Monday, December 7, 2015

Re-imagining If

In Lisp, Scheme, and Smalltalk conditional expressions are functions. The idea is that you have a homogenous syntax. Everything is just a method invocation. Other languages have special syntax for if. This is because it is viewed as simpler to understand and it is a kind of tradition. So I was thinking about if as a method and if(condition,expression) seemed kind of ugly to me. Since I do a lot with promises and quickly shifted to if(condition).then(expression). It seems like you could also do some fluent style tricks to make your conditional logic very flexible. It would also precisely mirror Promise based asynchronous coding. This post will be my musing on the idea.

In the code below I will start by ignoring 'this' complications assuming they can be hashed out. I will start aiming for a fluent style interface.

function If(condition) {
    return new Condition(condition)
}
function Condition(condition) {   
    this.conditionOutcome = isFunction(condition)
        ? condition()
        : condition;
    // icky bool conversion
    this.conditionOutcome = !!this.conditionOutcome
}
Condition.prototype.then = function(expression) {
    if (this.conditionOutcome) {
        expression()
    }
    return this;
}
Condition.prototype.else = function(expression) {
    if (!this.conditionOutcome) {
        expression()
    }
    return this;
}
Condition.prototype.andIf = function(condition) {
    // This short circuits execution if condition is function
    if (this.conditionOutcome) {
        return new Condition(condition);
    }
    return this;
}
Condition.prototype.orIf = function(condition) {
    if (!this.conditionOutcome) {
        return new Condition(condition);
    }
    return this;
}

Now you can write code that looks like this:

If(someProp === someValue)
    .then(() => {
     }
    .else(() => {
     }
If(someProp === someValue)
    .andIf(otherProp === someValue)
    .then(() => {
     }
    .orIf(() => {
     })
    .then(() => {
     }
    .then(() => {
     }

You could write code where all your conditional behavior occurs at the top. (You could do that before I guess, but here is the idea.)
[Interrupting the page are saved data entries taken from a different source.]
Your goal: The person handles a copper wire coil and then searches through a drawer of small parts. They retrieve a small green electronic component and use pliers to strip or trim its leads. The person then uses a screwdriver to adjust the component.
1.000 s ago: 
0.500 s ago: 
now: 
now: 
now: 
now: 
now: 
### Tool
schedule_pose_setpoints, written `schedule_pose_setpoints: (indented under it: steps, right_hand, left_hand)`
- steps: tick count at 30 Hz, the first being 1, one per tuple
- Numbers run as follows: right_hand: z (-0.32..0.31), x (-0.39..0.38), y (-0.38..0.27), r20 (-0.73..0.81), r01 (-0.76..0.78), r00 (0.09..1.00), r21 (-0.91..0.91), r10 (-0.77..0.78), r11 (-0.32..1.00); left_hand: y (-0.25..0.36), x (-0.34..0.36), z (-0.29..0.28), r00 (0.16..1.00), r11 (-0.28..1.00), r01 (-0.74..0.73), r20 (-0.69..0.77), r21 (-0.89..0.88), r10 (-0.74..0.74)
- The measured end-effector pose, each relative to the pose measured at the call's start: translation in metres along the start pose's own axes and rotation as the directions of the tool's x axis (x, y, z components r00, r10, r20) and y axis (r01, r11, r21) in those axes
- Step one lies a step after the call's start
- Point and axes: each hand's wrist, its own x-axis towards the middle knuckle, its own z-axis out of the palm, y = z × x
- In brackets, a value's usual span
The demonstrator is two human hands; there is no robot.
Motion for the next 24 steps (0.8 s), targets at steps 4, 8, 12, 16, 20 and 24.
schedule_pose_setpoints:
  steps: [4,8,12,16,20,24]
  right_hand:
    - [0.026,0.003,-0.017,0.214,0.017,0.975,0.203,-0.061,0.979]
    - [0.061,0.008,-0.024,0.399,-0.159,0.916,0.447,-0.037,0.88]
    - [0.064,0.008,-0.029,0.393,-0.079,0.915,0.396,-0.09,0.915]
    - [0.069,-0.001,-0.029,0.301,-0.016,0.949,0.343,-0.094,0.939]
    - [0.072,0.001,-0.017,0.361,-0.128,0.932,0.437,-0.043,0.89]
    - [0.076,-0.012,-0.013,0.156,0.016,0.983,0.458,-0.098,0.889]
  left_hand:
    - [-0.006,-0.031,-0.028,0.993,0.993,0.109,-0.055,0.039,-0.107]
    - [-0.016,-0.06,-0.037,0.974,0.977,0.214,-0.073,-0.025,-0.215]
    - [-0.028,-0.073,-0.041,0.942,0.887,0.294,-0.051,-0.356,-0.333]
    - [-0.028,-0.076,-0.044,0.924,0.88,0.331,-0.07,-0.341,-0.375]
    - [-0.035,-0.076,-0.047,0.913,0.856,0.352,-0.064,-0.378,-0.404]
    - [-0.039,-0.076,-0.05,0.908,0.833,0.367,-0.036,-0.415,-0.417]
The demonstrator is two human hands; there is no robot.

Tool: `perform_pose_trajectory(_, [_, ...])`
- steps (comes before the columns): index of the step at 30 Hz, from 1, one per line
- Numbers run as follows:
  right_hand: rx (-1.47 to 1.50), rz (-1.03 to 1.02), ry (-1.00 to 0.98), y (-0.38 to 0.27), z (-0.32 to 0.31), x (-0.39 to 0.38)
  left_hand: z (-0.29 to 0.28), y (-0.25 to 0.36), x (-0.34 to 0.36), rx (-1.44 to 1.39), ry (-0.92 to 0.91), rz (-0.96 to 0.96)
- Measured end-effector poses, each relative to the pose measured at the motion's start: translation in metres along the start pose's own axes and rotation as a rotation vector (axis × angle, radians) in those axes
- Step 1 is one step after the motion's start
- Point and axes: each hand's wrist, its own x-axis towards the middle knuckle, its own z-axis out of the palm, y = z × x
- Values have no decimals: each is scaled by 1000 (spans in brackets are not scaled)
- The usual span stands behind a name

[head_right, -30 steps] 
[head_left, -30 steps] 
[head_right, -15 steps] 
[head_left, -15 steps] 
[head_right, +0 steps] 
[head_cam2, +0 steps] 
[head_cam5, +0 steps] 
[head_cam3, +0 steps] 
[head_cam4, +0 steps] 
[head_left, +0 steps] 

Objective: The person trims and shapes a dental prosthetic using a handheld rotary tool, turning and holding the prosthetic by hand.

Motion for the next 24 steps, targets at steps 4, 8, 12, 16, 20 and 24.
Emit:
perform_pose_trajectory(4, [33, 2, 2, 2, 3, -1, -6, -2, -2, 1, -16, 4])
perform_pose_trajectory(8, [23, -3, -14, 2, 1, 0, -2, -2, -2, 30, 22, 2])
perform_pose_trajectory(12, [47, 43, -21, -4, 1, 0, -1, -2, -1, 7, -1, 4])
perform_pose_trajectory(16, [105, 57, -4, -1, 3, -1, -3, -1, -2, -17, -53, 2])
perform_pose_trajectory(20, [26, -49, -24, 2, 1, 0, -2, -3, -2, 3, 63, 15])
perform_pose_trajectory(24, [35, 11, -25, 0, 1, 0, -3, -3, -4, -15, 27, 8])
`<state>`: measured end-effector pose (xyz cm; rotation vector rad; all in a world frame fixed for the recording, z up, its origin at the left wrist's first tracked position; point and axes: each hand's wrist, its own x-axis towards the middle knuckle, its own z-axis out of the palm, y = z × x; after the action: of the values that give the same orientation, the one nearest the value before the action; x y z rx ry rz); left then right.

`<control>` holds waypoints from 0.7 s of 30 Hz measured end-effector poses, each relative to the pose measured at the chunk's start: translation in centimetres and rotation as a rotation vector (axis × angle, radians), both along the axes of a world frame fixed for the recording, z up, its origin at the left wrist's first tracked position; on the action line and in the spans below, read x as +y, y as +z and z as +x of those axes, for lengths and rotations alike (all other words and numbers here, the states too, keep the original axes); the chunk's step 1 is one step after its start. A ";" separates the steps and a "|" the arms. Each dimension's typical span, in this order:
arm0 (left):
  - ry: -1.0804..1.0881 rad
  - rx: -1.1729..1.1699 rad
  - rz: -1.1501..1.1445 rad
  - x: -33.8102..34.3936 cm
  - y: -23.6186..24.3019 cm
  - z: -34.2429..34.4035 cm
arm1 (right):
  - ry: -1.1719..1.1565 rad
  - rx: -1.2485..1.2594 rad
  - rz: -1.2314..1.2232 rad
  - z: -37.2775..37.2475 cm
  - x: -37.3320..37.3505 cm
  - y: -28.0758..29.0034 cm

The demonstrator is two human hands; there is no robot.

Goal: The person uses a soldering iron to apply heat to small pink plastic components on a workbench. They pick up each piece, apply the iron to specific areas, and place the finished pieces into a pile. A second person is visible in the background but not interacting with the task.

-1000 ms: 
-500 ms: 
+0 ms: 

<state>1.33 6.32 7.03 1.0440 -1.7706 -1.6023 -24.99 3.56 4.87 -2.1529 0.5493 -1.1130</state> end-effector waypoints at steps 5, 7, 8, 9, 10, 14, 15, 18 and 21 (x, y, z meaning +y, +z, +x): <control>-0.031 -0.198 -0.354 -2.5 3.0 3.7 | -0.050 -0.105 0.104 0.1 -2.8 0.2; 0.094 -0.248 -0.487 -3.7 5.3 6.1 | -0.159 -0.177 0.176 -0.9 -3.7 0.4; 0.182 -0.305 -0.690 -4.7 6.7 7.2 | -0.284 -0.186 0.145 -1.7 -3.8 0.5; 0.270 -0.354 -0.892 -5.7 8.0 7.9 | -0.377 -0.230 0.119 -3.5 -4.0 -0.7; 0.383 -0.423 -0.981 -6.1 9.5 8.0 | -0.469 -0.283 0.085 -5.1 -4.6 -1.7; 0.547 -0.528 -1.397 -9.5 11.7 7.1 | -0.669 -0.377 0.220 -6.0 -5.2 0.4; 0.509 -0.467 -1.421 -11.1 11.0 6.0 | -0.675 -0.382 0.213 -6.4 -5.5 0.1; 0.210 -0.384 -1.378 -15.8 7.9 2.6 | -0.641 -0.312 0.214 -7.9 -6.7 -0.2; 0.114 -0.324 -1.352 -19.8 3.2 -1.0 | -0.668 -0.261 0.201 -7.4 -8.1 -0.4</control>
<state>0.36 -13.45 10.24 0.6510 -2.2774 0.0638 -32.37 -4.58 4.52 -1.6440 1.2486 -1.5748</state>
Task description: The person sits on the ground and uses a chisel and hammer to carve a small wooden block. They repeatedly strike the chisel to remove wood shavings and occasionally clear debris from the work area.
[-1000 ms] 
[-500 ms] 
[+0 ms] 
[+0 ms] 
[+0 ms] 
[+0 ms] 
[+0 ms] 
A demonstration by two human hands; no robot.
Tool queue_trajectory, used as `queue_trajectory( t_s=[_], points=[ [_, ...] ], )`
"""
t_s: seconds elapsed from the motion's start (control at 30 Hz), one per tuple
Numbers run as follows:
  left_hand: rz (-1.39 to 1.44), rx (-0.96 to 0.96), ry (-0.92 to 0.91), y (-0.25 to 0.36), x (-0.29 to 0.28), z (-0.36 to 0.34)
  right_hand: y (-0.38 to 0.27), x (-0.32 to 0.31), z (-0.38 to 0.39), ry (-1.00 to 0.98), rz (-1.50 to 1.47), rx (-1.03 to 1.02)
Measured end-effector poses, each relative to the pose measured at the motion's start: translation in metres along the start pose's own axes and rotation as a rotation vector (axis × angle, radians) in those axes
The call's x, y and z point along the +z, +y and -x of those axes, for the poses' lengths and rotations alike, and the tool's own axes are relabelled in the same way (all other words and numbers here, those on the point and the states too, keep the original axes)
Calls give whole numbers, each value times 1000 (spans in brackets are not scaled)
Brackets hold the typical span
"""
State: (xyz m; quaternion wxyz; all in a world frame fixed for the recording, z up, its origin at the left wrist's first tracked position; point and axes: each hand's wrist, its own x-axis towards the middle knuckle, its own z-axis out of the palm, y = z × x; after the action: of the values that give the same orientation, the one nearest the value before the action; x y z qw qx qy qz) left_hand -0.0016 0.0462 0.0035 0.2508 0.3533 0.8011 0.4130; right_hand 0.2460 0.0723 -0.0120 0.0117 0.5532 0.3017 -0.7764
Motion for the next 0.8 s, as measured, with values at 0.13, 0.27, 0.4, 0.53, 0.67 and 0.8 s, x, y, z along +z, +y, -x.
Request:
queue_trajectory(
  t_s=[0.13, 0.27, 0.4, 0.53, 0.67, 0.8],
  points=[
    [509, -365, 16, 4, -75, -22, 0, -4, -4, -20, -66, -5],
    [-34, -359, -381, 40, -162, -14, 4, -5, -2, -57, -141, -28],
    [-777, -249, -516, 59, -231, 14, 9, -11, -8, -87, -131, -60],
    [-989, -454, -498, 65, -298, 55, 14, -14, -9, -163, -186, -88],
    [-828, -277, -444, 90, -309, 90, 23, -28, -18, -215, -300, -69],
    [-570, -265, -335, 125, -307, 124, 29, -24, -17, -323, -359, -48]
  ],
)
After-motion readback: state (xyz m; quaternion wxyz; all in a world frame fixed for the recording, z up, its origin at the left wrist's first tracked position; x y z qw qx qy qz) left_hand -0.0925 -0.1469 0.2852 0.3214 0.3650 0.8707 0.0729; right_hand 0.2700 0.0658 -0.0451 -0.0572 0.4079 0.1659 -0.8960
var inFirstCase = If(someProp === someValue);
var inFirstSubOne = inFirstCase.andIf(subCondition === value);
var inSecondCase = If(someProp === someOtherValue);
...
inFirstCase.then(() => {
})
inSecondCase.then(() => {
})

Does this have any value? Probably not. It was just something I was thinking about so I figured I would write some code to see what it looked like.